◆ **Try it**: Go through the records below and show every line with the string "cable".

◆ **Data under study**:
•••••

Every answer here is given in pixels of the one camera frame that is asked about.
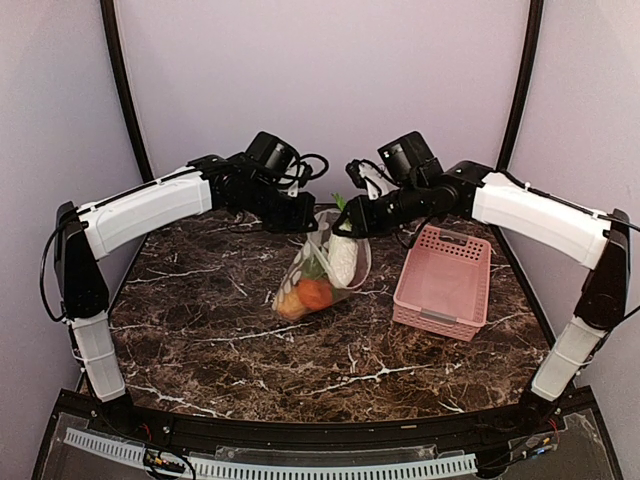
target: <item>black trim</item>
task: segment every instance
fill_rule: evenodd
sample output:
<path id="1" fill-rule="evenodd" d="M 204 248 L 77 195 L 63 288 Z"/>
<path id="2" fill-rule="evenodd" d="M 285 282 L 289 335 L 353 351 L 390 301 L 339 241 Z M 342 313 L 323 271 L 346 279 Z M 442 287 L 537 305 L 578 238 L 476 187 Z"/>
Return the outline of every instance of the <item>black trim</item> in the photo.
<path id="1" fill-rule="evenodd" d="M 604 423 L 604 417 L 602 416 L 602 412 L 599 408 L 597 410 L 593 410 L 593 416 L 596 419 L 596 424 L 598 425 L 598 430 L 600 431 L 600 437 L 602 438 L 602 443 L 604 443 L 604 449 L 607 452 L 607 456 L 609 457 L 609 466 L 611 467 L 613 477 L 616 480 L 623 480 L 622 469 L 620 468 L 618 455 L 616 454 L 613 442 L 611 441 L 611 436 L 609 435 L 609 430 L 607 430 L 607 426 Z"/>
<path id="2" fill-rule="evenodd" d="M 55 433 L 56 426 L 58 425 L 59 410 L 60 408 L 56 402 L 55 407 L 53 407 L 53 412 L 49 415 L 49 421 L 47 422 L 47 427 L 45 428 L 44 435 L 42 437 L 42 444 L 40 445 L 40 450 L 38 450 L 36 463 L 33 466 L 33 471 L 31 472 L 31 480 L 42 479 L 44 466 L 47 462 L 47 457 L 49 456 L 49 445 L 53 441 L 53 434 Z"/>
<path id="3" fill-rule="evenodd" d="M 136 163 L 140 170 L 140 176 L 143 182 L 153 180 L 153 172 L 149 163 L 149 157 L 144 147 L 138 117 L 133 106 L 133 97 L 131 96 L 131 88 L 127 79 L 127 71 L 124 64 L 124 55 L 122 54 L 122 45 L 120 44 L 120 35 L 118 33 L 118 21 L 116 19 L 115 6 L 113 0 L 100 0 L 102 9 L 102 23 L 104 25 L 104 34 L 107 39 L 107 48 L 109 49 L 109 58 L 111 59 L 111 69 L 113 78 L 116 82 L 118 97 L 120 97 L 120 108 L 124 116 L 124 122 L 129 132 L 129 140 L 136 157 Z"/>
<path id="4" fill-rule="evenodd" d="M 533 291 L 533 288 L 531 287 L 531 284 L 529 283 L 529 280 L 527 279 L 527 276 L 522 269 L 522 265 L 520 265 L 518 257 L 516 257 L 513 253 L 513 250 L 511 250 L 509 242 L 507 242 L 507 239 L 505 238 L 504 233 L 502 233 L 502 229 L 500 227 L 491 225 L 491 232 L 496 237 L 500 248 L 504 252 L 504 255 L 507 257 L 511 268 L 513 269 L 513 273 L 515 274 L 520 287 L 524 291 L 525 297 L 527 297 L 527 302 L 529 302 L 531 311 L 533 311 L 533 314 L 538 319 L 538 323 L 540 324 L 540 329 L 542 330 L 544 338 L 546 338 L 547 343 L 550 347 L 553 346 L 553 344 L 556 343 L 556 337 L 553 334 L 551 325 L 549 324 L 549 319 L 545 315 L 544 310 L 542 309 L 542 305 L 540 304 L 540 300 L 538 300 L 538 297 Z"/>
<path id="5" fill-rule="evenodd" d="M 527 93 L 529 92 L 529 84 L 531 83 L 533 63 L 536 57 L 540 25 L 542 24 L 543 5 L 544 0 L 531 0 L 529 4 L 529 19 L 527 21 L 527 30 L 522 48 L 520 70 L 518 71 L 518 80 L 516 81 L 516 89 L 513 94 L 507 128 L 505 129 L 502 140 L 502 148 L 500 149 L 498 163 L 496 164 L 497 170 L 506 170 L 509 168 L 513 148 L 516 144 L 516 138 L 518 137 L 518 130 L 520 129 L 522 114 L 524 113 L 524 106 L 527 101 Z"/>
<path id="6" fill-rule="evenodd" d="M 614 476 L 617 480 L 622 480 L 611 439 L 591 388 L 582 387 L 565 395 L 560 407 L 562 415 L 591 409 L 605 443 Z M 103 424 L 100 417 L 92 417 L 91 411 L 95 408 L 94 400 L 90 396 L 66 390 L 60 392 L 42 439 L 33 480 L 40 478 L 38 475 L 42 473 L 55 431 L 57 416 L 61 412 L 88 419 L 91 429 L 114 433 Z M 495 458 L 496 453 L 501 454 L 506 451 L 507 442 L 520 435 L 518 433 L 488 434 L 478 430 L 476 424 L 482 422 L 488 413 L 495 416 L 509 416 L 515 408 L 517 408 L 516 405 L 509 405 L 482 412 L 445 417 L 344 424 L 224 420 L 135 406 L 134 413 L 149 425 L 154 432 L 154 438 L 156 433 L 158 438 L 164 437 L 167 446 L 174 450 L 215 453 L 217 446 L 226 446 L 298 451 L 349 451 L 436 444 L 441 453 L 462 449 L 468 453 L 475 453 L 479 461 L 484 461 L 484 457 Z M 165 425 L 171 426 L 170 435 L 161 433 Z M 548 427 L 543 426 L 539 431 L 547 431 L 547 429 Z"/>
<path id="7" fill-rule="evenodd" d="M 185 175 L 190 175 L 192 173 L 198 173 L 198 170 L 197 169 L 180 170 L 179 172 L 172 173 L 171 175 L 167 175 L 165 177 L 161 177 L 161 179 L 159 179 L 159 180 L 151 180 L 150 182 L 142 183 L 142 184 L 140 184 L 138 186 L 135 186 L 135 187 L 133 187 L 133 188 L 131 188 L 129 190 L 125 190 L 124 192 L 120 192 L 117 195 L 114 195 L 113 197 L 106 198 L 106 199 L 96 203 L 95 205 L 92 205 L 91 207 L 87 207 L 87 208 L 85 208 L 83 210 L 80 210 L 80 211 L 78 211 L 78 215 L 84 215 L 85 213 L 89 213 L 92 209 L 104 207 L 105 205 L 109 205 L 110 203 L 113 203 L 116 200 L 120 200 L 121 198 L 128 197 L 129 195 L 132 195 L 132 194 L 137 193 L 137 192 L 141 192 L 142 190 L 146 190 L 147 188 L 150 188 L 150 187 L 155 187 L 156 185 L 159 185 L 158 181 L 168 182 L 169 180 L 173 180 L 174 178 L 180 178 L 180 177 L 183 177 Z"/>

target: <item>lavender wall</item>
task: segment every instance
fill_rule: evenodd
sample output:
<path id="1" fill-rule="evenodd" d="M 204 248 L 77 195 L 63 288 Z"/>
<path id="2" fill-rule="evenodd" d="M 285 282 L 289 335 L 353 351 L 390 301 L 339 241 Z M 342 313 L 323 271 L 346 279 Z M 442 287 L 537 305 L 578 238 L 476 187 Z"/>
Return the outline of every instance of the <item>lavender wall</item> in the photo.
<path id="1" fill-rule="evenodd" d="M 78 368 L 38 295 L 59 204 L 100 199 L 139 176 L 121 118 L 97 0 L 0 1 L 0 478 L 30 478 L 61 387 Z M 113 288 L 133 253 L 104 263 Z M 53 276 L 47 278 L 54 308 Z"/>
<path id="2" fill-rule="evenodd" d="M 445 166 L 494 165 L 528 2 L 118 2 L 154 170 L 271 131 L 331 161 L 309 188 L 354 190 L 344 165 L 420 130 Z"/>
<path id="3" fill-rule="evenodd" d="M 546 2 L 537 64 L 513 173 L 583 205 L 626 210 L 640 223 L 640 4 Z M 586 271 L 522 237 L 510 242 L 559 333 Z M 640 243 L 632 238 L 629 307 L 640 302 Z M 640 315 L 613 332 L 582 384 L 591 384 L 625 478 L 640 478 Z"/>

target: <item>wire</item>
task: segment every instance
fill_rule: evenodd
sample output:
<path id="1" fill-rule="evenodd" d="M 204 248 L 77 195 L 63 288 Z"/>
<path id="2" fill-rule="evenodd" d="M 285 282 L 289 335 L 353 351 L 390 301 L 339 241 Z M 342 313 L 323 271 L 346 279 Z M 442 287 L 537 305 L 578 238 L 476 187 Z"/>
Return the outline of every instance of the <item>wire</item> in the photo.
<path id="1" fill-rule="evenodd" d="M 553 427 L 553 431 L 556 434 L 556 444 L 560 445 L 560 432 L 558 432 L 558 424 L 552 418 L 549 419 L 549 425 Z"/>
<path id="2" fill-rule="evenodd" d="M 488 423 L 476 423 L 474 426 L 476 428 L 481 428 L 483 430 L 491 430 L 492 432 L 497 432 L 497 433 L 510 433 L 522 427 L 523 424 L 524 424 L 524 420 L 522 420 L 520 423 L 512 425 L 511 427 L 498 427 L 495 425 L 489 425 Z"/>
<path id="3" fill-rule="evenodd" d="M 526 460 L 527 457 L 516 457 L 513 460 L 511 460 L 510 462 L 507 463 L 503 463 L 502 465 L 494 465 L 492 467 L 482 467 L 484 470 L 502 470 L 503 468 L 507 468 L 510 467 L 511 465 L 515 465 L 518 462 L 521 462 L 523 460 Z"/>
<path id="4" fill-rule="evenodd" d="M 51 310 L 51 306 L 49 305 L 49 301 L 47 300 L 47 292 L 45 291 L 45 288 L 44 288 L 44 273 L 47 267 L 47 256 L 49 255 L 49 248 L 51 248 L 51 243 L 53 243 L 53 241 L 58 236 L 58 234 L 62 230 L 64 230 L 65 227 L 69 225 L 70 222 L 71 222 L 71 219 L 65 222 L 62 222 L 60 225 L 56 227 L 53 233 L 49 235 L 49 238 L 47 239 L 47 243 L 44 246 L 44 250 L 42 251 L 42 258 L 40 259 L 40 299 L 42 300 L 42 305 L 44 306 L 44 309 L 47 312 L 47 315 L 49 315 L 49 318 L 54 322 L 61 321 L 65 317 L 65 312 L 63 309 L 60 316 L 56 317 L 53 311 Z"/>
<path id="5" fill-rule="evenodd" d="M 640 227 L 638 225 L 634 225 L 631 222 L 625 222 L 624 220 L 620 220 L 619 218 L 612 217 L 611 215 L 598 215 L 598 218 L 601 218 L 603 220 L 609 220 L 610 222 L 616 222 L 616 223 L 619 223 L 620 225 L 624 225 L 625 227 L 629 227 L 630 229 L 635 230 L 636 232 L 640 232 Z"/>
<path id="6" fill-rule="evenodd" d="M 489 465 L 493 465 L 494 463 L 499 462 L 503 458 L 506 458 L 506 457 L 510 456 L 513 452 L 515 452 L 522 445 L 527 443 L 529 441 L 529 439 L 533 438 L 534 436 L 535 436 L 535 433 L 533 435 L 529 435 L 528 437 L 523 438 L 518 443 L 516 443 L 512 448 L 510 448 L 506 453 L 503 453 L 502 455 L 500 455 L 499 457 L 491 460 L 490 462 L 484 463 L 482 465 L 478 465 L 478 468 L 487 468 Z"/>
<path id="7" fill-rule="evenodd" d="M 400 238 L 400 234 L 398 230 L 395 230 L 393 232 L 394 236 L 396 237 L 397 242 L 400 244 L 400 246 L 402 248 L 404 248 L 405 250 L 411 250 L 413 248 L 413 246 L 416 244 L 416 240 L 418 239 L 418 237 L 420 236 L 420 234 L 422 233 L 422 230 L 424 229 L 425 225 L 427 225 L 427 223 L 429 223 L 429 218 L 426 218 L 422 221 L 422 223 L 418 226 L 418 228 L 416 229 L 416 231 L 414 233 L 411 234 L 411 236 L 409 237 L 409 243 L 406 244 L 402 241 L 402 239 Z"/>
<path id="8" fill-rule="evenodd" d="M 380 188 L 380 185 L 378 185 L 376 182 L 371 180 L 369 177 L 364 177 L 364 181 L 367 182 L 369 185 L 371 185 L 373 188 L 375 188 L 378 191 L 379 196 L 382 196 L 382 189 Z"/>
<path id="9" fill-rule="evenodd" d="M 320 160 L 320 162 L 322 163 L 322 168 L 320 169 L 320 171 L 309 176 L 309 180 L 316 180 L 329 171 L 329 160 L 324 158 L 322 155 L 318 155 L 317 153 L 305 153 L 300 157 L 300 163 L 302 163 L 302 161 L 306 160 L 307 158 L 315 158 L 317 160 Z"/>
<path id="10" fill-rule="evenodd" d="M 130 442 L 142 443 L 145 446 L 145 453 L 146 453 L 146 450 L 149 450 L 149 448 L 152 448 L 153 450 L 157 450 L 158 451 L 158 455 L 160 455 L 162 452 L 170 453 L 171 455 L 173 455 L 174 457 L 178 458 L 182 463 L 184 463 L 186 465 L 186 468 L 188 468 L 189 471 L 191 472 L 191 480 L 197 480 L 196 469 L 193 467 L 193 465 L 187 459 L 186 456 L 182 455 L 181 453 L 174 452 L 174 451 L 172 451 L 172 450 L 170 450 L 170 449 L 168 449 L 166 447 L 161 447 L 160 445 L 156 445 L 156 444 L 152 443 L 151 440 L 149 440 L 149 441 L 140 440 L 139 438 L 135 438 L 135 437 L 132 437 L 132 436 L 127 435 L 125 433 L 122 433 L 120 430 L 118 430 L 116 427 L 114 427 L 111 424 L 111 422 L 109 420 L 107 420 L 107 417 L 105 417 L 104 414 L 102 413 L 102 408 L 100 408 L 100 400 L 98 400 L 98 397 L 96 397 L 96 392 L 93 390 L 93 385 L 91 385 L 90 381 L 87 381 L 87 390 L 89 390 L 89 395 L 91 396 L 91 398 L 93 398 L 93 401 L 96 404 L 96 413 L 98 414 L 100 419 L 105 423 L 105 425 L 107 425 L 107 427 L 109 427 L 111 430 L 113 430 L 113 432 L 117 436 L 122 437 L 125 440 L 129 440 Z M 151 430 L 149 430 L 149 427 L 146 424 L 142 424 L 141 428 L 146 430 L 148 437 L 151 438 Z"/>
<path id="11" fill-rule="evenodd" d="M 263 228 L 250 228 L 247 230 L 232 230 L 232 227 L 239 227 L 240 225 L 242 225 L 244 223 L 244 219 L 245 219 L 245 212 L 244 210 L 240 212 L 240 220 L 238 220 L 237 222 L 231 223 L 229 225 L 226 225 L 226 229 L 229 233 L 233 233 L 236 235 L 242 235 L 245 233 L 257 233 L 257 232 L 264 232 Z"/>
<path id="12" fill-rule="evenodd" d="M 215 159 L 222 159 L 221 157 L 218 157 L 217 155 L 206 155 L 204 157 L 198 158 L 197 160 L 202 160 L 202 159 L 206 159 L 206 158 L 215 158 Z M 105 205 L 108 205 L 112 202 L 115 202 L 116 200 L 120 200 L 121 198 L 127 197 L 133 193 L 145 190 L 149 187 L 154 187 L 156 185 L 158 185 L 158 182 L 168 182 L 169 180 L 174 180 L 176 178 L 180 178 L 183 177 L 185 175 L 192 175 L 194 173 L 202 173 L 200 170 L 198 170 L 197 168 L 192 168 L 191 170 L 182 170 L 180 172 L 176 172 L 176 173 L 172 173 L 170 175 L 167 175 L 165 177 L 160 177 L 157 180 L 152 180 L 150 182 L 147 183 L 143 183 L 142 185 L 138 185 L 137 187 L 133 187 L 129 190 L 125 190 L 124 192 L 118 193 L 117 195 L 114 195 L 112 197 L 109 197 L 105 200 L 102 200 L 101 202 L 96 203 L 95 205 L 92 205 L 91 208 L 85 208 L 83 210 L 78 211 L 78 216 L 84 215 L 85 213 L 88 213 L 91 211 L 92 208 L 100 208 L 100 207 L 104 207 Z"/>
<path id="13" fill-rule="evenodd" d="M 627 320 L 631 317 L 633 317 L 636 313 L 640 312 L 640 305 L 638 305 L 636 308 L 634 308 L 633 310 L 631 310 L 629 313 L 627 313 L 622 320 Z"/>

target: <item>brown marble surface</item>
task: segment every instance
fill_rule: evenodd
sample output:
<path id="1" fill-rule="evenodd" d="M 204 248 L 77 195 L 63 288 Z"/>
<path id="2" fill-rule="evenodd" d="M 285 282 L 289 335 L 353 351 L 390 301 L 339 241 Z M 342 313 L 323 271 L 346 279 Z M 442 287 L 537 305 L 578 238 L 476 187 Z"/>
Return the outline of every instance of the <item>brown marble surface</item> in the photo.
<path id="1" fill-rule="evenodd" d="M 488 323 L 466 343 L 391 322 L 406 251 L 372 239 L 358 294 L 297 323 L 271 310 L 303 236 L 236 234 L 216 212 L 151 234 L 112 315 L 136 404 L 245 420 L 350 422 L 517 401 L 547 351 L 487 227 L 441 227 L 493 246 Z M 249 222 L 243 228 L 254 228 Z"/>

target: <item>black cable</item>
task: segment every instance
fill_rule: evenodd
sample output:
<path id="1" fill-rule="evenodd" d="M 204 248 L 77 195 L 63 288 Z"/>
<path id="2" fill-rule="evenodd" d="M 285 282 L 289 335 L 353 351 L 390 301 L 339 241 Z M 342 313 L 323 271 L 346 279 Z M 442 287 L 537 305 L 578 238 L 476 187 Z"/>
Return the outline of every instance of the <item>black cable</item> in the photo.
<path id="1" fill-rule="evenodd" d="M 323 167 L 321 169 L 320 172 L 316 173 L 316 174 L 312 174 L 309 177 L 309 180 L 315 180 L 317 178 L 320 178 L 320 176 L 324 175 L 327 170 L 329 169 L 328 165 L 329 162 L 326 158 L 321 157 L 320 155 L 317 155 L 315 153 L 308 153 L 306 155 L 303 155 L 302 157 L 299 157 L 300 160 L 294 160 L 294 162 L 301 162 L 302 165 L 308 165 L 305 162 L 302 162 L 303 158 L 321 158 L 323 161 Z M 272 179 L 285 179 L 285 180 L 293 180 L 293 181 L 299 181 L 302 179 L 302 174 L 304 174 L 304 169 L 303 172 L 300 172 L 300 169 L 298 169 L 298 171 L 296 172 L 296 175 L 289 175 L 287 173 L 280 173 L 280 172 L 276 172 L 275 170 L 271 170 L 270 168 L 265 167 L 264 165 L 256 162 L 255 160 L 252 159 L 248 159 L 246 157 L 243 157 L 241 160 L 237 159 L 237 158 L 233 158 L 231 157 L 229 160 L 227 160 L 226 162 L 221 162 L 220 167 L 223 168 L 225 166 L 234 166 L 234 167 L 239 167 L 239 168 L 252 168 L 255 170 L 258 170 L 260 173 L 264 174 L 267 177 L 270 177 Z"/>
<path id="2" fill-rule="evenodd" d="M 240 212 L 240 220 L 238 220 L 237 222 L 231 223 L 229 225 L 227 225 L 225 228 L 227 229 L 227 231 L 229 233 L 234 233 L 236 235 L 242 235 L 245 233 L 257 233 L 257 232 L 264 232 L 263 228 L 250 228 L 248 230 L 232 230 L 232 227 L 239 227 L 240 225 L 242 225 L 244 223 L 244 219 L 245 219 L 245 212 L 244 210 Z"/>
<path id="3" fill-rule="evenodd" d="M 601 218 L 603 220 L 609 220 L 610 222 L 616 222 L 616 223 L 619 223 L 620 225 L 624 225 L 625 227 L 635 230 L 636 232 L 640 232 L 640 227 L 638 225 L 634 225 L 633 223 L 630 223 L 630 222 L 625 222 L 624 220 L 620 220 L 619 218 L 612 217 L 611 215 L 598 215 L 598 218 Z"/>
<path id="4" fill-rule="evenodd" d="M 480 428 L 482 430 L 491 430 L 492 432 L 497 433 L 510 433 L 515 432 L 517 429 L 522 427 L 522 425 L 524 425 L 524 420 L 522 420 L 520 423 L 512 425 L 511 427 L 497 427 L 495 425 L 489 425 L 487 423 L 476 423 L 474 427 Z"/>
<path id="5" fill-rule="evenodd" d="M 513 460 L 511 460 L 510 462 L 507 463 L 503 463 L 502 465 L 494 465 L 492 467 L 482 467 L 483 470 L 502 470 L 503 468 L 507 468 L 510 467 L 511 465 L 514 465 L 518 462 L 521 462 L 523 460 L 526 460 L 526 457 L 516 457 Z"/>
<path id="6" fill-rule="evenodd" d="M 307 158 L 315 158 L 317 160 L 320 160 L 320 162 L 322 163 L 322 168 L 320 169 L 320 171 L 311 174 L 308 180 L 317 180 L 329 171 L 329 160 L 324 158 L 322 155 L 318 155 L 317 153 L 305 153 L 300 157 L 300 163 L 302 163 L 302 161 L 306 160 Z"/>
<path id="7" fill-rule="evenodd" d="M 627 313 L 622 320 L 627 320 L 628 318 L 633 317 L 636 313 L 640 312 L 640 305 L 638 305 L 636 308 L 634 308 L 633 310 L 631 310 L 629 313 Z"/>
<path id="8" fill-rule="evenodd" d="M 167 447 L 161 447 L 160 445 L 156 445 L 155 443 L 152 443 L 148 440 L 141 440 L 139 438 L 135 438 L 132 437 L 130 435 L 127 435 L 125 433 L 122 433 L 120 430 L 118 430 L 116 427 L 114 427 L 111 422 L 109 420 L 107 420 L 107 417 L 104 416 L 104 414 L 102 413 L 102 408 L 100 408 L 100 400 L 98 400 L 98 397 L 96 396 L 96 392 L 93 390 L 93 385 L 91 385 L 91 382 L 88 381 L 87 382 L 87 390 L 89 391 L 89 395 L 91 396 L 91 398 L 93 398 L 93 401 L 95 402 L 95 406 L 96 406 L 96 413 L 98 414 L 98 416 L 100 417 L 100 419 L 105 423 L 105 425 L 107 427 L 109 427 L 111 430 L 113 430 L 113 432 L 121 437 L 124 438 L 125 440 L 129 440 L 130 442 L 136 442 L 136 443 L 142 443 L 145 446 L 145 450 L 149 450 L 149 448 L 152 448 L 153 450 L 157 450 L 158 454 L 161 454 L 162 452 L 167 452 L 170 453 L 171 455 L 173 455 L 174 457 L 178 458 L 180 461 L 182 461 L 182 463 L 184 463 L 186 465 L 186 467 L 190 470 L 191 472 L 191 480 L 197 480 L 197 474 L 196 474 L 196 469 L 194 468 L 194 466 L 191 464 L 191 462 L 187 459 L 186 456 L 182 455 L 181 453 L 178 452 L 174 452 L 171 449 L 167 448 Z"/>
<path id="9" fill-rule="evenodd" d="M 371 180 L 369 177 L 364 177 L 364 181 L 374 187 L 378 191 L 378 195 L 382 196 L 382 189 L 380 188 L 380 185 Z"/>
<path id="10" fill-rule="evenodd" d="M 520 440 L 518 443 L 516 443 L 513 447 L 511 447 L 506 453 L 503 453 L 502 455 L 500 455 L 497 458 L 494 458 L 493 460 L 491 460 L 490 462 L 484 463 L 482 465 L 478 465 L 478 468 L 487 468 L 489 465 L 493 465 L 496 462 L 499 462 L 500 460 L 502 460 L 505 457 L 508 457 L 509 455 L 511 455 L 513 452 L 515 452 L 517 449 L 519 449 L 522 445 L 524 445 L 525 443 L 527 443 L 529 441 L 529 439 L 531 439 L 533 436 L 535 436 L 536 434 L 532 434 L 529 435 L 528 437 L 523 438 L 522 440 Z"/>
<path id="11" fill-rule="evenodd" d="M 402 248 L 404 248 L 405 250 L 411 250 L 411 246 L 407 245 L 406 243 L 404 243 L 402 241 L 402 239 L 400 238 L 400 234 L 398 233 L 398 230 L 396 230 L 395 232 L 393 232 L 394 237 L 396 237 L 396 241 L 400 244 L 400 246 Z"/>
<path id="12" fill-rule="evenodd" d="M 282 183 L 282 180 L 284 179 L 280 179 L 280 182 L 278 183 L 277 187 L 281 190 L 284 190 L 285 188 L 289 188 L 291 187 L 293 184 L 295 184 L 296 182 L 300 181 L 302 179 L 302 175 L 304 174 L 304 164 L 300 161 L 300 157 L 295 157 L 295 160 L 293 161 L 293 163 L 290 165 L 295 165 L 296 168 L 296 174 L 294 176 L 294 180 L 291 180 L 290 182 L 285 182 Z"/>
<path id="13" fill-rule="evenodd" d="M 45 291 L 45 288 L 44 288 L 44 273 L 47 266 L 47 256 L 49 255 L 49 248 L 51 248 L 51 243 L 55 240 L 58 234 L 62 230 L 64 230 L 64 228 L 70 223 L 70 221 L 71 220 L 62 222 L 60 225 L 56 227 L 53 233 L 49 235 L 49 238 L 47 239 L 47 243 L 45 244 L 44 250 L 42 252 L 42 258 L 40 259 L 40 298 L 42 300 L 42 306 L 44 306 L 44 309 L 47 312 L 47 315 L 49 315 L 49 318 L 54 322 L 61 321 L 65 317 L 65 312 L 63 310 L 60 316 L 56 317 L 53 311 L 51 310 L 51 306 L 49 305 L 49 301 L 47 300 L 47 292 Z"/>
<path id="14" fill-rule="evenodd" d="M 151 473 L 147 472 L 147 475 L 149 475 L 151 478 L 155 478 L 155 480 L 173 480 L 175 478 L 179 478 L 178 475 L 171 476 L 169 474 L 159 472 L 158 470 L 156 470 L 155 465 L 153 465 L 152 463 L 146 466 L 151 470 Z"/>
<path id="15" fill-rule="evenodd" d="M 513 174 L 511 174 L 510 172 L 508 172 L 506 170 L 499 170 L 498 172 L 502 173 L 505 177 L 507 177 L 516 186 L 522 188 L 523 190 L 527 190 L 527 191 L 533 193 L 534 195 L 538 195 L 539 197 L 542 197 L 542 198 L 548 198 L 549 200 L 553 200 L 554 202 L 558 202 L 558 203 L 561 203 L 562 205 L 565 205 L 567 207 L 571 207 L 574 210 L 578 210 L 579 212 L 582 212 L 582 213 L 584 213 L 586 215 L 593 215 L 594 214 L 593 210 L 589 210 L 588 208 L 585 208 L 582 205 L 578 205 L 577 203 L 570 202 L 569 200 L 565 200 L 564 198 L 556 197 L 555 195 L 552 195 L 550 193 L 544 192 L 544 191 L 539 190 L 537 188 L 533 188 L 531 186 L 529 188 L 527 188 L 527 184 L 526 183 L 524 183 L 521 180 L 518 180 L 516 177 L 513 176 Z"/>
<path id="16" fill-rule="evenodd" d="M 205 157 L 202 158 L 220 158 L 217 155 L 207 155 Z M 192 170 L 182 170 L 180 172 L 176 172 L 176 173 L 172 173 L 171 175 L 167 175 L 166 177 L 162 177 L 159 178 L 158 180 L 163 181 L 163 182 L 167 182 L 169 180 L 173 180 L 175 178 L 179 178 L 182 177 L 184 175 L 191 175 L 193 173 L 202 173 L 200 170 L 198 170 L 197 168 L 194 168 Z M 149 187 L 153 187 L 155 185 L 158 185 L 158 182 L 156 180 L 152 180 L 151 182 L 147 182 L 147 183 L 143 183 L 142 185 L 138 185 L 137 187 L 133 187 L 130 188 L 129 190 L 126 190 L 124 192 L 118 193 L 117 195 L 114 195 L 113 197 L 109 197 L 106 198 L 104 200 L 102 200 L 101 202 L 96 203 L 95 205 L 92 205 L 91 208 L 100 208 L 100 207 L 104 207 L 105 205 L 108 205 L 112 202 L 115 202 L 116 200 L 120 200 L 121 198 L 127 197 L 129 195 L 131 195 L 132 193 L 136 193 L 142 190 L 145 190 Z M 80 215 L 84 215 L 85 213 L 88 213 L 91 211 L 91 208 L 85 208 L 83 210 L 78 211 L 78 216 Z"/>

•••••

◆ **Task solution**:
target: <item>black cable</item>
Return the outline of every instance of the <item>black cable</item> in the photo.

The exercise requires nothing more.